I thought about leaving this particular bit of information out of the blog, as since my secondary diagnosis I’d given up on the hope of ever having kids. It’s a heartbreaking reality, but one that you can put into perspective when faced with death. The priority has become salvaging a future with Tom; the other stuff can be dealt with along the way.

It doesn’t matter whether I believe this ‘prediction’ or not, whether this woman really has a ‘gift’ or is a bit crazy.  Her message was one of positivity and who am I, or anyone, to scoff at that.


8 Comments (+add yours?)

  1. Becoming herself
    Sep 26, 2011 @ 09:33:22

    It takes courage, too, I think to approach a stranger as this woman did you with her message of hope; she had no idea how you would react. Who knows what she might know or what gift she has? Her words to you were wonderful and positive, and that’s all that matters.


  2. Ellie Jeffery
    Sep 26, 2011 @ 09:52:18

    I agree with all you’ve written. Thanks for continuing to read. Ellie x


  3. Jennieflorist
    Sep 26, 2011 @ 11:40:12

    A simialr thing happened to my mum, she was the MD of a large mueseum in Liverpool about 10 years ago. One day they where holding a huge event at the museum, a man approached my mum after she had noticed him looking over at her on several occasions throughout the afternoon.
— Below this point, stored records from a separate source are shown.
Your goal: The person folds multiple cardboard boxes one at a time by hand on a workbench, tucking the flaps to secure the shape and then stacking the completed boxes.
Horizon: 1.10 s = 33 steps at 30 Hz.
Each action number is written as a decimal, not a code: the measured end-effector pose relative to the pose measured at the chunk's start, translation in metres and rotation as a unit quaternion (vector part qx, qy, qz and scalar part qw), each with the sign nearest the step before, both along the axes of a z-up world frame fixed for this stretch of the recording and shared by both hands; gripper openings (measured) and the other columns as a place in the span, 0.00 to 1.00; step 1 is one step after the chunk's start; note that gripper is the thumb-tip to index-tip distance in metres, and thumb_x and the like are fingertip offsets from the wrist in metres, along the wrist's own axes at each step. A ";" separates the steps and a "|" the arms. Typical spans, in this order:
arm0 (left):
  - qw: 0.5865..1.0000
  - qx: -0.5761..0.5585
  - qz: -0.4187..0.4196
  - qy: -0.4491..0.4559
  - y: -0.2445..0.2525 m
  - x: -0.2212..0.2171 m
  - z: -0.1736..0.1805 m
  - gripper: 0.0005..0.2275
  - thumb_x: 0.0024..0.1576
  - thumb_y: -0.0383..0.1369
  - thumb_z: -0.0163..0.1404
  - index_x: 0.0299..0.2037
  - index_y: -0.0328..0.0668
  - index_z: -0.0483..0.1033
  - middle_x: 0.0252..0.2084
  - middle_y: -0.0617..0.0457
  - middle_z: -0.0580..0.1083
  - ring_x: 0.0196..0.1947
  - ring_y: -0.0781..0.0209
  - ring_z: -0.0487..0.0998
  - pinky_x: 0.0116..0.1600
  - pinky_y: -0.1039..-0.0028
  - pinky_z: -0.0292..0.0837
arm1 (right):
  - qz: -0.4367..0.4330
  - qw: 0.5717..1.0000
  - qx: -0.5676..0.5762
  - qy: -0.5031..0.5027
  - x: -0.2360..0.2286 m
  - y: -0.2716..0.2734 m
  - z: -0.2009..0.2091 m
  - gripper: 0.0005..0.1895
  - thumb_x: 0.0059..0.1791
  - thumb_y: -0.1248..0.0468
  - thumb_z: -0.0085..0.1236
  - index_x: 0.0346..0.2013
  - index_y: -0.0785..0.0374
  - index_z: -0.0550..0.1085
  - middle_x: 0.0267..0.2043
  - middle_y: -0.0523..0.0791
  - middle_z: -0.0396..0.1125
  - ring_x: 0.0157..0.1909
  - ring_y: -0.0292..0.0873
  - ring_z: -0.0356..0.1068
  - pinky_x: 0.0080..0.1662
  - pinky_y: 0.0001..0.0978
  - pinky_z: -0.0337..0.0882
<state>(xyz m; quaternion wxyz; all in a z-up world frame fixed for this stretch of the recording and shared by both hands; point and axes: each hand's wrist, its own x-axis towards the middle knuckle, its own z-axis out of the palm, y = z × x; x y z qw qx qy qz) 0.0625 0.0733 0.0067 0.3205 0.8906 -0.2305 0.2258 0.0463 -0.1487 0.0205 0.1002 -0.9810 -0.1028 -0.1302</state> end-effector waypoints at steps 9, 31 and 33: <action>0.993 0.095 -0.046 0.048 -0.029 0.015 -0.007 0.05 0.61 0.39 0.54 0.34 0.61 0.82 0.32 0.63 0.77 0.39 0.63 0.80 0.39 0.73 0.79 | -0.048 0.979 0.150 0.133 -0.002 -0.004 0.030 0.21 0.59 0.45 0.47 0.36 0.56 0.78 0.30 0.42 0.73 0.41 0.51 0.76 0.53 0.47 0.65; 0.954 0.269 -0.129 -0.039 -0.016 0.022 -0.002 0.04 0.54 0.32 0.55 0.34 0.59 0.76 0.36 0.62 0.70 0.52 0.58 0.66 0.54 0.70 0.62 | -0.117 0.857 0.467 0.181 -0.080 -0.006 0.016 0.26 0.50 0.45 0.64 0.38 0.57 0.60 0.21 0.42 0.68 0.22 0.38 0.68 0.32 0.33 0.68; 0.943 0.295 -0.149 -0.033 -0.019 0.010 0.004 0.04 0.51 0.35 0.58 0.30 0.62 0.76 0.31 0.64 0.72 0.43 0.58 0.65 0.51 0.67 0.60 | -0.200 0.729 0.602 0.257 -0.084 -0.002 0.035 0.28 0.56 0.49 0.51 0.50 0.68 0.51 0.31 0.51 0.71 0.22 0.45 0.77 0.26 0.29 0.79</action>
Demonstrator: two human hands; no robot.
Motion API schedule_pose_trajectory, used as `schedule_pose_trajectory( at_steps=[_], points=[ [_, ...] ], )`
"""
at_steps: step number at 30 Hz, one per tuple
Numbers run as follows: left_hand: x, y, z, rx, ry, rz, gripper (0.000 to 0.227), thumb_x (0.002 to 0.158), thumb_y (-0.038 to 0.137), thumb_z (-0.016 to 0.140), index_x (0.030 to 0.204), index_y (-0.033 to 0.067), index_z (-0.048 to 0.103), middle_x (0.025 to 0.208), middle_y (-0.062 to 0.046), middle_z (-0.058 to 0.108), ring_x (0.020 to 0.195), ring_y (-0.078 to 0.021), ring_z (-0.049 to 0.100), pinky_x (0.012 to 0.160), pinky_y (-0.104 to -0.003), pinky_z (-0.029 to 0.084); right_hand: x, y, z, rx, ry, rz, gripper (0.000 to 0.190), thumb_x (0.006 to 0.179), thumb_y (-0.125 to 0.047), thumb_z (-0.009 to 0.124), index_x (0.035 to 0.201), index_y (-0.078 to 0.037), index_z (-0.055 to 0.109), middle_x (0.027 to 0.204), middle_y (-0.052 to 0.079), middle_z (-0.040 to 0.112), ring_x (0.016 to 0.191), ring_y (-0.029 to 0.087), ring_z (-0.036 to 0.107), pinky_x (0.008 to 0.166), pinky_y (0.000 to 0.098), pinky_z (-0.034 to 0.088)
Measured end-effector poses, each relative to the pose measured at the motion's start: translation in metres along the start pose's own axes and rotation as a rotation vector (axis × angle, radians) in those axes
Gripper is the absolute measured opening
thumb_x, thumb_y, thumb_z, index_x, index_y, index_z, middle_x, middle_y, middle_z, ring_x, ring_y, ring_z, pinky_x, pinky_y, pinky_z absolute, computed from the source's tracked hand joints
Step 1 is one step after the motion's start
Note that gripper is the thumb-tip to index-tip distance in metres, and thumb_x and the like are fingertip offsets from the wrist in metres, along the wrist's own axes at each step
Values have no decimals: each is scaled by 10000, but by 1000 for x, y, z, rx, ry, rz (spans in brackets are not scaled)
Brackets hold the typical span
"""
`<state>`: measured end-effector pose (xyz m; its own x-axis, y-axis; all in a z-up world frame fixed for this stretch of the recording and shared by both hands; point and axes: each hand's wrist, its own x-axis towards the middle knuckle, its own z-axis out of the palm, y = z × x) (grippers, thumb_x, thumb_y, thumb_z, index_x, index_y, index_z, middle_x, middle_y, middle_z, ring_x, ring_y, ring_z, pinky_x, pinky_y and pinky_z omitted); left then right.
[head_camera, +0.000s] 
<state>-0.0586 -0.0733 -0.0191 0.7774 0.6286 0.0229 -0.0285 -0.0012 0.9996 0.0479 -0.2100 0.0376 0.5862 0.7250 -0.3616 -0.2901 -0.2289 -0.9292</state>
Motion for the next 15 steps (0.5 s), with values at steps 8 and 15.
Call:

He took her arm and introduced himself, he explained to my mum that he had a gift and wanted to speak with her about Jennifer (me)!! My mum was totally freaked out she is Roman Catholic and wants no part in anything to do with his “gift”. They chatted for a while and he explained that he had worked all over the world and that he had worked with the Royal family, blah, blah… To cut a long story short he told my mum he could see me surrounded by mountains in mountain boots, with flowers and boys. I was 23 at the time and working as cabin crew from Gatwick, my life was miles away from anything he had described, 10 yrs on, here is is the funny part, I live in A welsh Valley surrounded by hills and mountains, I am a florist and have two son’s!! Complete coincidence- Maybe, but who knows? We had a sneak around, and this guy was totally legit, he has worked with police and other big clients. Don’t be too quick to rule out the crazies! x


  4. Peas and Cougars
    Sep 26, 2011 @ 18:08:15

    As long as it’s positive for you, it can’t hurt. For all the other crazies in the world, there’s pepper spray.


  5. Chris
    Sep 27, 2011 @ 03:26:30

    Before your time, Ellie, but Bing Crosby nailed it…

    You’ve got to accentuate the positive
    Eliminate the negative
    Latch on to the affirmative
    And don’t mess with Mister In Between

    Good thoughts always coming your way.